Wherever a line in the data holds the word "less", pull that line out.

--- Records Enclosed Below ---

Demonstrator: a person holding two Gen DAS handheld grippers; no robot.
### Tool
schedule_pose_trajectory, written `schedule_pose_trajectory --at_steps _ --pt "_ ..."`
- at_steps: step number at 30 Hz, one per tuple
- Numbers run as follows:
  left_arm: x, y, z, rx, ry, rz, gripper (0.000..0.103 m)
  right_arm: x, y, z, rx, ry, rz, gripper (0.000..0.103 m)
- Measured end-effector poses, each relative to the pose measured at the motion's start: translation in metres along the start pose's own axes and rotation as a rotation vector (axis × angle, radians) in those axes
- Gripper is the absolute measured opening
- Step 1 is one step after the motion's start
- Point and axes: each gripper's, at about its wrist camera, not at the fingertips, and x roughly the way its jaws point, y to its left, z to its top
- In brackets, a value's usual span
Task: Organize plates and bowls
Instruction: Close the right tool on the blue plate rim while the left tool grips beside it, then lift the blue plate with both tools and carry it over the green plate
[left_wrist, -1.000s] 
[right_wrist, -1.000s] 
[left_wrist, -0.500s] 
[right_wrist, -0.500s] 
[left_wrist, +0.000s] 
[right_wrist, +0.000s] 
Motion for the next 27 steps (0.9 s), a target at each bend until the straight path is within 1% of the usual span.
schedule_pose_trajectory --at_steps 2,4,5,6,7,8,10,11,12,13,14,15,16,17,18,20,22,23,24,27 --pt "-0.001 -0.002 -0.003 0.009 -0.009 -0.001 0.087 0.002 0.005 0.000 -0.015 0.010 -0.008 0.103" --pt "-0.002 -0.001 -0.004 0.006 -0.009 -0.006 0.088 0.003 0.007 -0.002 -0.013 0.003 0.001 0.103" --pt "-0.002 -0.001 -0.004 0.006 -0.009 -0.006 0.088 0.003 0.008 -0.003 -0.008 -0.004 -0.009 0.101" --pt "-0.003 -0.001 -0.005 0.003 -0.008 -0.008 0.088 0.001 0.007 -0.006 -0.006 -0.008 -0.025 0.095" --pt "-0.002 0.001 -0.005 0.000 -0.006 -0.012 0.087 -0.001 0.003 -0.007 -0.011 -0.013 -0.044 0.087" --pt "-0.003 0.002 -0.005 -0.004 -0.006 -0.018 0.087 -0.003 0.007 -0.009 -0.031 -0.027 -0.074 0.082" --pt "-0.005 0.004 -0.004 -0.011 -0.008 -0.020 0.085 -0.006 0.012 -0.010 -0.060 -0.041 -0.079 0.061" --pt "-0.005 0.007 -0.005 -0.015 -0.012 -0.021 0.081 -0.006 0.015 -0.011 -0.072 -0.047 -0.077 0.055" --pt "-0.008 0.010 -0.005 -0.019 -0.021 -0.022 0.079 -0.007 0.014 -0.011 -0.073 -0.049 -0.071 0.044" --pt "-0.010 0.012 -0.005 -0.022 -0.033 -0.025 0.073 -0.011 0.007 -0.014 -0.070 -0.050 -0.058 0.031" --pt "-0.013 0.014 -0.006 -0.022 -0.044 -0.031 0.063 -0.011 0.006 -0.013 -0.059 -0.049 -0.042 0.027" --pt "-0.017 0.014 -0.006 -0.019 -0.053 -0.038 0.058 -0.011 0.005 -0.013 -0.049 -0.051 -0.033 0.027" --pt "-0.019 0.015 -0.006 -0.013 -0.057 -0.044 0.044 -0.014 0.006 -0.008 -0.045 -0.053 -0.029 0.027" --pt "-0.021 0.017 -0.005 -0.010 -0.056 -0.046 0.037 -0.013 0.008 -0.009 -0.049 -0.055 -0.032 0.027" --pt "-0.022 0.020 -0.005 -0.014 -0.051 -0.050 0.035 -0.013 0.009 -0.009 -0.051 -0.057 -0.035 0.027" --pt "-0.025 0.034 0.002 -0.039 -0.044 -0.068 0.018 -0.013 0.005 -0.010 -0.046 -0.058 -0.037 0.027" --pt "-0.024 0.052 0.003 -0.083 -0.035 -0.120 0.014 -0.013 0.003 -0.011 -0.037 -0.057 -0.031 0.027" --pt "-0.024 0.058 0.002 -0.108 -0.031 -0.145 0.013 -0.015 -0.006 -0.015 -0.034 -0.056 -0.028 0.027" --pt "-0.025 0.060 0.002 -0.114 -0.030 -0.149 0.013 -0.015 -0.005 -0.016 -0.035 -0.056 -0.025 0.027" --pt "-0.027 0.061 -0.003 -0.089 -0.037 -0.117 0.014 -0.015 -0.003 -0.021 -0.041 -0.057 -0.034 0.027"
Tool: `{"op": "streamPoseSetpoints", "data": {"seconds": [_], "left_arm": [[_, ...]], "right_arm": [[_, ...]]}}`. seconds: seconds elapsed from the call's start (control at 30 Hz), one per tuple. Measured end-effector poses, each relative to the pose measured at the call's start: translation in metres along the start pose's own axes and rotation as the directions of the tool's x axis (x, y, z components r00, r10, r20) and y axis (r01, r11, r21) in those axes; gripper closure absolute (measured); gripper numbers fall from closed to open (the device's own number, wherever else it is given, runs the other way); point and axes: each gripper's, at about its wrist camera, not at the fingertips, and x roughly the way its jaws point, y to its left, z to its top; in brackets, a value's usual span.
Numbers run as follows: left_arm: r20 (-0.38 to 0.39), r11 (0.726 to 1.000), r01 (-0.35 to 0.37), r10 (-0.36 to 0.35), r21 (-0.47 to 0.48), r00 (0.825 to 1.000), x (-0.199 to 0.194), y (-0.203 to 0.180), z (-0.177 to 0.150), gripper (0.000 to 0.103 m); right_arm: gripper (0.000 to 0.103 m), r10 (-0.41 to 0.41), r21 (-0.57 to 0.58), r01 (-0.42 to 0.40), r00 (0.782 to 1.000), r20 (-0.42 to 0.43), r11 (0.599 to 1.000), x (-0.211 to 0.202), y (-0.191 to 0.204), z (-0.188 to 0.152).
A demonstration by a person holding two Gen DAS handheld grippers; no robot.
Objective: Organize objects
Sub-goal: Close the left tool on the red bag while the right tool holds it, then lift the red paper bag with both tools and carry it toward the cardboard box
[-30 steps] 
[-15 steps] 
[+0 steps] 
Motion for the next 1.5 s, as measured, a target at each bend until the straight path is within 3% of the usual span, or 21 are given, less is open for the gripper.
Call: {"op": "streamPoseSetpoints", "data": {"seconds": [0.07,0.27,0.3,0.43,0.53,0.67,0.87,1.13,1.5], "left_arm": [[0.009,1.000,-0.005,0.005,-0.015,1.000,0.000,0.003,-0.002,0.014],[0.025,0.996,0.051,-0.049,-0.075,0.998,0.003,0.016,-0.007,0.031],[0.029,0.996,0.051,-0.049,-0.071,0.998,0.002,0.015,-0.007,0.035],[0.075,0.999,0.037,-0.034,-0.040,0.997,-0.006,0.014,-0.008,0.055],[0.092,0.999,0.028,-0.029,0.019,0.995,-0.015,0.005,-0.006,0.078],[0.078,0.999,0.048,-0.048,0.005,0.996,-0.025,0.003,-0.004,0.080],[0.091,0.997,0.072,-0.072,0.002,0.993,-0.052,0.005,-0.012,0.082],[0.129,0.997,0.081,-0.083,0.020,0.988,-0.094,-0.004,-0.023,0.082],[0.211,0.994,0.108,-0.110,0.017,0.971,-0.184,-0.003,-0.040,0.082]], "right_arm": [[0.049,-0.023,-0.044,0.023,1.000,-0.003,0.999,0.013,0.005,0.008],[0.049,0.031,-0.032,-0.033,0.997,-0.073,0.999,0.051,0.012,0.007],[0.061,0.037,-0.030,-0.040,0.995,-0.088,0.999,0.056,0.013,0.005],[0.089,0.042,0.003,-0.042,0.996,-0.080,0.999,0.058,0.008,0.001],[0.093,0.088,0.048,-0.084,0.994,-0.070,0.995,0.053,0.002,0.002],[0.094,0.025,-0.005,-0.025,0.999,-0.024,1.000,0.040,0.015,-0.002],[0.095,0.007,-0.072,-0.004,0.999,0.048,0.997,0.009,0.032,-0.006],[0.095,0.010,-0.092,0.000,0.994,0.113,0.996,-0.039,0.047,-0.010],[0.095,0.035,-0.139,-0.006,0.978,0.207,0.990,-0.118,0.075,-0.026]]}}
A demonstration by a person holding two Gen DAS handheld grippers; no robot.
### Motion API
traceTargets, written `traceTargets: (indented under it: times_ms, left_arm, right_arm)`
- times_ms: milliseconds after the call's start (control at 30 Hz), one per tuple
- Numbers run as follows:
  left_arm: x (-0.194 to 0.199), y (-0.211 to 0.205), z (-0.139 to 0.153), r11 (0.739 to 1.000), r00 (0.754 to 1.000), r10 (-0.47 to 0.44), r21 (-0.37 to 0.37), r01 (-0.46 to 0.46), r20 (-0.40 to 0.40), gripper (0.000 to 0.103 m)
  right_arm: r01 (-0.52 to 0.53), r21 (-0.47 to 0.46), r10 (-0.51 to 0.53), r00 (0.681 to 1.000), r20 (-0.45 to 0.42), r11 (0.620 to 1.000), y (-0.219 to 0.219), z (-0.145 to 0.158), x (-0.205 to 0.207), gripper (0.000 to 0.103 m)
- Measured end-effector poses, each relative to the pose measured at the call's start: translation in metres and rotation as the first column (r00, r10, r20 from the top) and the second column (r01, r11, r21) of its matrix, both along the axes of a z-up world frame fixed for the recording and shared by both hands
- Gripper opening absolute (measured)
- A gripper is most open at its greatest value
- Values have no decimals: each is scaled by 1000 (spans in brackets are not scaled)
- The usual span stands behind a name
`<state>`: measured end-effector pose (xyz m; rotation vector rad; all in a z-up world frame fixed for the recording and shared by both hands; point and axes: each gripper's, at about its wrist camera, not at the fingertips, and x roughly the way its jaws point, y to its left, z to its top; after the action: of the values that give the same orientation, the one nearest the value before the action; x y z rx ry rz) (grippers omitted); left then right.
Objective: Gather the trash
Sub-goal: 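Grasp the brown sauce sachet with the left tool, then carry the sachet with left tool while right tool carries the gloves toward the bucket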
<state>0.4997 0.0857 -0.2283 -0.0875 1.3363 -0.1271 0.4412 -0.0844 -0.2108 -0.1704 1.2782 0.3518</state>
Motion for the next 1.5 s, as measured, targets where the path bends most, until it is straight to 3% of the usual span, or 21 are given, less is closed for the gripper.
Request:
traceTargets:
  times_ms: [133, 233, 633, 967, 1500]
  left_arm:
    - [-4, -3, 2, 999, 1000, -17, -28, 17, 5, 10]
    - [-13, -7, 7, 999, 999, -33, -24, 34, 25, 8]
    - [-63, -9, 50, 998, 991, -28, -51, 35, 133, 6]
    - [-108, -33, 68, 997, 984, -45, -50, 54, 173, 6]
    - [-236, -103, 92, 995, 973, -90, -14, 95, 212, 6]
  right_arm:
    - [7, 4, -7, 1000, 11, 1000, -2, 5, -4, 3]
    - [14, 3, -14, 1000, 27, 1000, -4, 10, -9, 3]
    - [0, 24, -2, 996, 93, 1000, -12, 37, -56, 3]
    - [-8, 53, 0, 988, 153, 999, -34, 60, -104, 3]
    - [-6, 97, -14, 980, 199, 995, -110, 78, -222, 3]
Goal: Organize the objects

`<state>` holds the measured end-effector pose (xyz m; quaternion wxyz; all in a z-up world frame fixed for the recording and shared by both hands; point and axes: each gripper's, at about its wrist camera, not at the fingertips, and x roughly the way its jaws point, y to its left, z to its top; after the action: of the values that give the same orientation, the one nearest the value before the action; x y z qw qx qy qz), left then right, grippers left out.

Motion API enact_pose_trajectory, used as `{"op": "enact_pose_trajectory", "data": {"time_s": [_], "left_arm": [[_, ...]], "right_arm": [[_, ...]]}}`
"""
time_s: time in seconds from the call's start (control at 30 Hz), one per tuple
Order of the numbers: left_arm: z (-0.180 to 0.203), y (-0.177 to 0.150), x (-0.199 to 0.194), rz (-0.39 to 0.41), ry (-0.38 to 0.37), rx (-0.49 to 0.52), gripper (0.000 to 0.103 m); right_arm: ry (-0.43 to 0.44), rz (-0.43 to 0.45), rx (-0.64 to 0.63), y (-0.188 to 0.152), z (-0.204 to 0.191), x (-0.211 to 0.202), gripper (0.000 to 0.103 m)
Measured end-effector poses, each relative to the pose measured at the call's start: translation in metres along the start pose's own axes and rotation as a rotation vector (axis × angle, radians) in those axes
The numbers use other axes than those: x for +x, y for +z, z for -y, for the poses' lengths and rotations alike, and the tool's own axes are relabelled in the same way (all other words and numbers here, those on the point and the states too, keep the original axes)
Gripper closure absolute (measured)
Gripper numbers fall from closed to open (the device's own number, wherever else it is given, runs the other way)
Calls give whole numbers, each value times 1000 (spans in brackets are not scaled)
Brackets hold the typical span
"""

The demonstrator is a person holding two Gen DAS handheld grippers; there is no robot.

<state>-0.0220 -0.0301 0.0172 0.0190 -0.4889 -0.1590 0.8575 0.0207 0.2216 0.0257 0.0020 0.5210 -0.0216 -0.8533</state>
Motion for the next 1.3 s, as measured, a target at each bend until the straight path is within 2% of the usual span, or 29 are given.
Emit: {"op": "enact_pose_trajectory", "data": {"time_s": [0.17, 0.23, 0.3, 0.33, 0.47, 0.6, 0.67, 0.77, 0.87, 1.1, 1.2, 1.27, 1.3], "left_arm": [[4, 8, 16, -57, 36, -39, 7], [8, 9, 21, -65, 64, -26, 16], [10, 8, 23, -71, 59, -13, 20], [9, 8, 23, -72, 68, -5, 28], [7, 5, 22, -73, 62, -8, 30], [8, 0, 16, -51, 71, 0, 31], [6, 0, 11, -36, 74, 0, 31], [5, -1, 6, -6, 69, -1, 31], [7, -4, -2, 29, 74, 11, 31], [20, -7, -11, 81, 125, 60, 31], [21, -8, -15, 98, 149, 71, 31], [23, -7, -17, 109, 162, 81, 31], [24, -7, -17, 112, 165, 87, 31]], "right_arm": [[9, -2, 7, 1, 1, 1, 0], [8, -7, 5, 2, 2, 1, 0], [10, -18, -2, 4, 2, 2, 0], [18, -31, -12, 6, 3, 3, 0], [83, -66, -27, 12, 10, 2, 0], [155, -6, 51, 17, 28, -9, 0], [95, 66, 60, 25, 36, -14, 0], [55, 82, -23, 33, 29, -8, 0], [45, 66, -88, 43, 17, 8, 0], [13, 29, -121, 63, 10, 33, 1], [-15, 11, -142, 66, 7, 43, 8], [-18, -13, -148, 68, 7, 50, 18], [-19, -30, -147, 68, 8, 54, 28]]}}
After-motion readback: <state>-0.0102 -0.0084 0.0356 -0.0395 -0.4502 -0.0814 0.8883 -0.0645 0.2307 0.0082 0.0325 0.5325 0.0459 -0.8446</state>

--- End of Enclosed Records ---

Result of this exercise -
Motion for the next 1.5 s, as measured, a target at each bend until the straight path is within 3% of the usual span, or 21 are given, less is open for the gripper.
Motion for the next 1.5 s, as measured, targets where the path bends most, until it is straight to 3% of the usual span, or 21 are given, less is closed for the gripper.

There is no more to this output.